Era todavía el año 45. En este punto se habían detenido el día anterior.
Clara estuvo toda la noche excitada por este relato apenas iniciado. Al día siguiente, despreciando todas las normas de la vigilancia, e incluso los límites de la decencia, se sentó abiertamente al lado de Rostislav y de su pequeña bomba, que zumbaba débilmente. Su conversación se reanudó.
A la hora de la comida eran como niños que muerden alternativamente una gran manzana. Les parecía extraño que después de tantos meses todavía no hubieran hablado a placer. Apenas tenían tiempo de manifestar sus pensamientos. Interrumpiéndola con impaciencia, él tocaba su mano y ella no veía nada malo en ello. Cuando todos se marcharon a comer, el hecho de que su hombro se apoyara en el de ella, que sus brazos se tocaran, adquirió de pronto un nuevo sentido. Clara vio frente a sí, directamente, unos ojos vivamente azules que la pasmaban.
Con voz entrecortada, Rostislav dijo:
—¡Clara! Quién sabe cuándo volveremos a estar juntos así. ¡Para mí esto es un milagro! ¡Me inclino ante usted! —Estaba ya estrechando y acariciando su mano—. ¡Clara!
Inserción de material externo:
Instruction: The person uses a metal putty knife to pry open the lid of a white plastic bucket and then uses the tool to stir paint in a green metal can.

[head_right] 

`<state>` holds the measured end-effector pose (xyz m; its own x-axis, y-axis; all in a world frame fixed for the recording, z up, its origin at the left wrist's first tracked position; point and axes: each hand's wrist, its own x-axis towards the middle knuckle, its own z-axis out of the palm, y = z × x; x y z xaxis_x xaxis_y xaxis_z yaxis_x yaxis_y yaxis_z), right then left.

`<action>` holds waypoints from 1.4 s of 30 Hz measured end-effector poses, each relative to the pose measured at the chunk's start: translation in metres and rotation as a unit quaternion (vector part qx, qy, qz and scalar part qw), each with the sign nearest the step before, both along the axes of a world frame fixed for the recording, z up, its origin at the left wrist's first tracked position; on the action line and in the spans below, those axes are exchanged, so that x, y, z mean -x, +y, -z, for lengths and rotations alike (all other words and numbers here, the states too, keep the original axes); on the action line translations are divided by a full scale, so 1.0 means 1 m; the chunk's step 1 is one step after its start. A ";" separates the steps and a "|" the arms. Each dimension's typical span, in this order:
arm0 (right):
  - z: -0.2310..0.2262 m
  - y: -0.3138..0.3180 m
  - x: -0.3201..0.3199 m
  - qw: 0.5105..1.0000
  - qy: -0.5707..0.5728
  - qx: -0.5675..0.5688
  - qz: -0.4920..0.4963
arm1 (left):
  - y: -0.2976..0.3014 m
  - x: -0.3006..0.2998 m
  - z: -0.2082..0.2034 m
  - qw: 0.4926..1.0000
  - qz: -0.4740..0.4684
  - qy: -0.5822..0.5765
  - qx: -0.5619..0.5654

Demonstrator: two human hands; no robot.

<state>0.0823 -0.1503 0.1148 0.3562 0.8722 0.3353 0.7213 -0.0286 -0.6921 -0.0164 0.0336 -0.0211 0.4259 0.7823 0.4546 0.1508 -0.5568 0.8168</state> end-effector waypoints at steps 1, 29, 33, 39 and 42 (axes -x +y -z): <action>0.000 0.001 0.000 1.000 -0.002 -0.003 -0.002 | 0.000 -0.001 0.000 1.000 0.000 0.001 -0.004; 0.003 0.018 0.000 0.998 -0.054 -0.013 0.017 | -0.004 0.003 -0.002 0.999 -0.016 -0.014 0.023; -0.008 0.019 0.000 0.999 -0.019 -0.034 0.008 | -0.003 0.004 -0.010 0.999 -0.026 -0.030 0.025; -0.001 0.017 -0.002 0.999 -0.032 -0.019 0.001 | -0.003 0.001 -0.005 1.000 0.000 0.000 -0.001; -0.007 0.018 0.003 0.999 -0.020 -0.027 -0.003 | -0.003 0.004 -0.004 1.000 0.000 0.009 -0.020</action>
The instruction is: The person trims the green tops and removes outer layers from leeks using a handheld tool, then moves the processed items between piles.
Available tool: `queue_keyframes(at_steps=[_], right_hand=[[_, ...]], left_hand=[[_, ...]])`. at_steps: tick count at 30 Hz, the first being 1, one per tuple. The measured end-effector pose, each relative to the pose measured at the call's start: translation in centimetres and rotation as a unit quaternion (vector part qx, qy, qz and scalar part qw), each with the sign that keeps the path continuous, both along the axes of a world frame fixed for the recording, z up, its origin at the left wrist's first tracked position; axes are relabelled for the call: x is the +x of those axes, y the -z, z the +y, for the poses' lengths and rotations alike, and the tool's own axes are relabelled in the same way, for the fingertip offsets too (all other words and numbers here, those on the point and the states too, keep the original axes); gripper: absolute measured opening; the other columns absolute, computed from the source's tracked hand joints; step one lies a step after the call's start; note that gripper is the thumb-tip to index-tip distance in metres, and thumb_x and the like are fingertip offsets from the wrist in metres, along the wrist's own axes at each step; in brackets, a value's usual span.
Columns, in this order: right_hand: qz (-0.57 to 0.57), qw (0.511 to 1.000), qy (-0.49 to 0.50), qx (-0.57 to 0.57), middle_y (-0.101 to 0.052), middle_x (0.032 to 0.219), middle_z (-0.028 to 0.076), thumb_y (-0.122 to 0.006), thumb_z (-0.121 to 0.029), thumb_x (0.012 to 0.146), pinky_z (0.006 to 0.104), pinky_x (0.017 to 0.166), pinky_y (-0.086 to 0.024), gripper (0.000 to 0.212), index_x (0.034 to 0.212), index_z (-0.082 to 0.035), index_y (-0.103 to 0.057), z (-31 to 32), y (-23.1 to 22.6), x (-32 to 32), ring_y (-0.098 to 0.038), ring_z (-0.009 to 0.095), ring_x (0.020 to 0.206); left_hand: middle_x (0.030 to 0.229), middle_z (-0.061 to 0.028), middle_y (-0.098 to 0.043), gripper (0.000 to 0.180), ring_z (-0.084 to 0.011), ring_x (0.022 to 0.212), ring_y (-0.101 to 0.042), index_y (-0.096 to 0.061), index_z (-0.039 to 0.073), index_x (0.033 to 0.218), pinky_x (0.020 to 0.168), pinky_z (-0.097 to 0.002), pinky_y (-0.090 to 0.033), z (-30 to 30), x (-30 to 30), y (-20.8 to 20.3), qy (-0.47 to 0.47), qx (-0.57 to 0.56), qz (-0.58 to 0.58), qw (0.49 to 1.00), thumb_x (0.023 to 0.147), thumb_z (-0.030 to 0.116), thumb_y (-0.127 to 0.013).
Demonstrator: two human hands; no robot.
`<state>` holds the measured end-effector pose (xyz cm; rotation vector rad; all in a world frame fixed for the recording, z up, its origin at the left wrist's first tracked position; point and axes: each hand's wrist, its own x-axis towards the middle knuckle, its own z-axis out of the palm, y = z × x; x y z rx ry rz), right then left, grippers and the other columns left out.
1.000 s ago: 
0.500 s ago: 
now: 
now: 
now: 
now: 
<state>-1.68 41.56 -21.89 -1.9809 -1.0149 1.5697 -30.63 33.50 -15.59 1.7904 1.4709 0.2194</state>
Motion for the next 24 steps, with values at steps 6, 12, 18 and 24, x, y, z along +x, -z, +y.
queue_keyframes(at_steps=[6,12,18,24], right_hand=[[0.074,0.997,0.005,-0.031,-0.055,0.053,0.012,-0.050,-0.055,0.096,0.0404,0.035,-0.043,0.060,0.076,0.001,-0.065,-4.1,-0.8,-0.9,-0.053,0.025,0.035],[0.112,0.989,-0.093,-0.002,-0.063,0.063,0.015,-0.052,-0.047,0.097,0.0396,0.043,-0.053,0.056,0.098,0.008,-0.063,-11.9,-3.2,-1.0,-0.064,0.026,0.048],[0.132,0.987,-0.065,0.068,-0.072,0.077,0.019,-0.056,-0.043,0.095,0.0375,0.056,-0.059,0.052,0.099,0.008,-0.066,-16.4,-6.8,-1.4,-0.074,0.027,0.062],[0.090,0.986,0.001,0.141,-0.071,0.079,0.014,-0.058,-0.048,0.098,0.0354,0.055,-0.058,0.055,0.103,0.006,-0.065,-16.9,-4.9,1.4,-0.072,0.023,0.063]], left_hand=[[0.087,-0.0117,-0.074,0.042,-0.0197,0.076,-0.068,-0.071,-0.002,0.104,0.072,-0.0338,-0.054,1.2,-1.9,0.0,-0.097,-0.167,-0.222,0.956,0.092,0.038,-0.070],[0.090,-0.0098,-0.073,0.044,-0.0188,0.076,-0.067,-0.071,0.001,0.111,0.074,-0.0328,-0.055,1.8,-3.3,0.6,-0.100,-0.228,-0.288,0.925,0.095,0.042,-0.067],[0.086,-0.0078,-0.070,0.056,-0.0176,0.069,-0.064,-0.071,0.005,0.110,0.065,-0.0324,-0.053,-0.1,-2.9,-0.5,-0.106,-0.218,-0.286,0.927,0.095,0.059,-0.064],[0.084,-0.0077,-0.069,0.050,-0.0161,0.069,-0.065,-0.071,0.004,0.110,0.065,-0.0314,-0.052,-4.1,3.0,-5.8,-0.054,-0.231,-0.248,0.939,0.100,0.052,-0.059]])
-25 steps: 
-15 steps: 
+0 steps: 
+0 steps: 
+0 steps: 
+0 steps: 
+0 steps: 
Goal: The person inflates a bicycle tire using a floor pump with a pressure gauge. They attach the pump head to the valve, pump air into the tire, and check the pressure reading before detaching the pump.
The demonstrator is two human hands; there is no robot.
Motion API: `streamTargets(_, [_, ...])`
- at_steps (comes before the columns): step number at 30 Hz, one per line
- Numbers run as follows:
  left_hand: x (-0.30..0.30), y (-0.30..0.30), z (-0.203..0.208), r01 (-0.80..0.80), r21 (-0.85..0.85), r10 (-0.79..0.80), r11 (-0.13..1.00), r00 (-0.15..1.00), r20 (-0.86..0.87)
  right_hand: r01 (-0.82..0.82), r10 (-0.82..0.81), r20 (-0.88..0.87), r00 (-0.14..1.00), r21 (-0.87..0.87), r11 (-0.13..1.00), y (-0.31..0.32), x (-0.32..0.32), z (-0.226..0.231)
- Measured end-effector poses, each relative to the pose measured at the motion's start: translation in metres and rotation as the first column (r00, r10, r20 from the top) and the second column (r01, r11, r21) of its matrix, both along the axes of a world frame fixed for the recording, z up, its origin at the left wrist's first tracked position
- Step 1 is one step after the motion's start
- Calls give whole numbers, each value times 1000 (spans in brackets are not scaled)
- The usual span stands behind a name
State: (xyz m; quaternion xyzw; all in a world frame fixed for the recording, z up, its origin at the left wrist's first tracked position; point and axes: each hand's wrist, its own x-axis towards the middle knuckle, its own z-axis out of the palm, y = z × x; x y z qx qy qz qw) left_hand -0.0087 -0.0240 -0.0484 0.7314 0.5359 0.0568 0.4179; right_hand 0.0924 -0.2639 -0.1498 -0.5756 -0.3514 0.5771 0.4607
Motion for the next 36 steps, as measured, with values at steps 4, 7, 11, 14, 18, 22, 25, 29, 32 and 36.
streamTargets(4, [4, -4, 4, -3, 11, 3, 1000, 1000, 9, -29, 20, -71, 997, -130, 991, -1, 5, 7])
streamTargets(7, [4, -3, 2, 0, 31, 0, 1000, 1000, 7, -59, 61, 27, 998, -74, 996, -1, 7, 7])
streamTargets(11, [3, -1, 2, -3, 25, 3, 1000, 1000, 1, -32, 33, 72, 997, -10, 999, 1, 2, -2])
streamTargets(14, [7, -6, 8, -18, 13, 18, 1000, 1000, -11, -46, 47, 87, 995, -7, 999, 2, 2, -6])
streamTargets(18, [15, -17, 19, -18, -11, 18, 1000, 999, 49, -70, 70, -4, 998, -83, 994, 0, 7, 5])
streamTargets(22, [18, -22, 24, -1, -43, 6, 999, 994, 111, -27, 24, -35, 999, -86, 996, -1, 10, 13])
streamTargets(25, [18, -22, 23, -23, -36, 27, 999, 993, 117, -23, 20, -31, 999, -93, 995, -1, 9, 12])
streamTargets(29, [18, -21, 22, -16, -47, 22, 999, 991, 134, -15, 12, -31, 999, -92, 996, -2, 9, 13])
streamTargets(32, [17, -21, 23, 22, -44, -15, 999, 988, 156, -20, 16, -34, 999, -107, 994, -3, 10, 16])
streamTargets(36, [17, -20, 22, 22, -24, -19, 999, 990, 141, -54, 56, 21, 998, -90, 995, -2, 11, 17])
Quizá deba pasar toda la vida muriéndome por las cárceles. ¡Hágame feliz para que en cualquier celda incomunicada pueda tener el calor de este instante! ¡Déjeme besarla!
Clara se sintió una diosa que desciende a la celda subterránea de un preso. Rostislav la atrajo hacia sí y estampó en sus labios un beso de una fuerza demoledora, el beso de un presidiario atormentado por la continencia. Y ella le respondió…
Finalmente, la joven se separó y se apartó. La cabeza le daba vueltas, estaba conmocionada…
—Váyase… —le rogó.
Rostislav se levantó y se puso ante ella tambaleándose.
—Ya basta, ¡váyase! —exigió Clara.
Él vaciló. Luego acató la orden. En el umbral se volvió hacia Clara, mísero y suplicante, y desapareció tras la puerta como sacudido por un balanceo.
No tardaron en volver todos del descanso de mediodía.
Clara no se atrevía a levantar los ojos ni hacia Ruska ni hacia ningún otro. Estaba encendida, aunque no de vergüenza. Si era de gozo, no era un gozo tranquilo.
Oyó rumores de que a los presos se les permitía un árbol de Navidad.
Permaneció sentada e inmóvil durante tres horas meneando sólo los dedos: trenzaba cables de plástico multicolores para hacer una cestita, un regalo para el árbol.
Por su parte, al volver de la entrevista, el soplador de vidrio, Iván, fabricó dos graciosos diablillos de vidrio que parecían llevar fusiles, trenzó una jaula de barrotes de cristal y colgó en ella, de un hilo de plata, una clara luna de vidrio que tintineaba tristemente.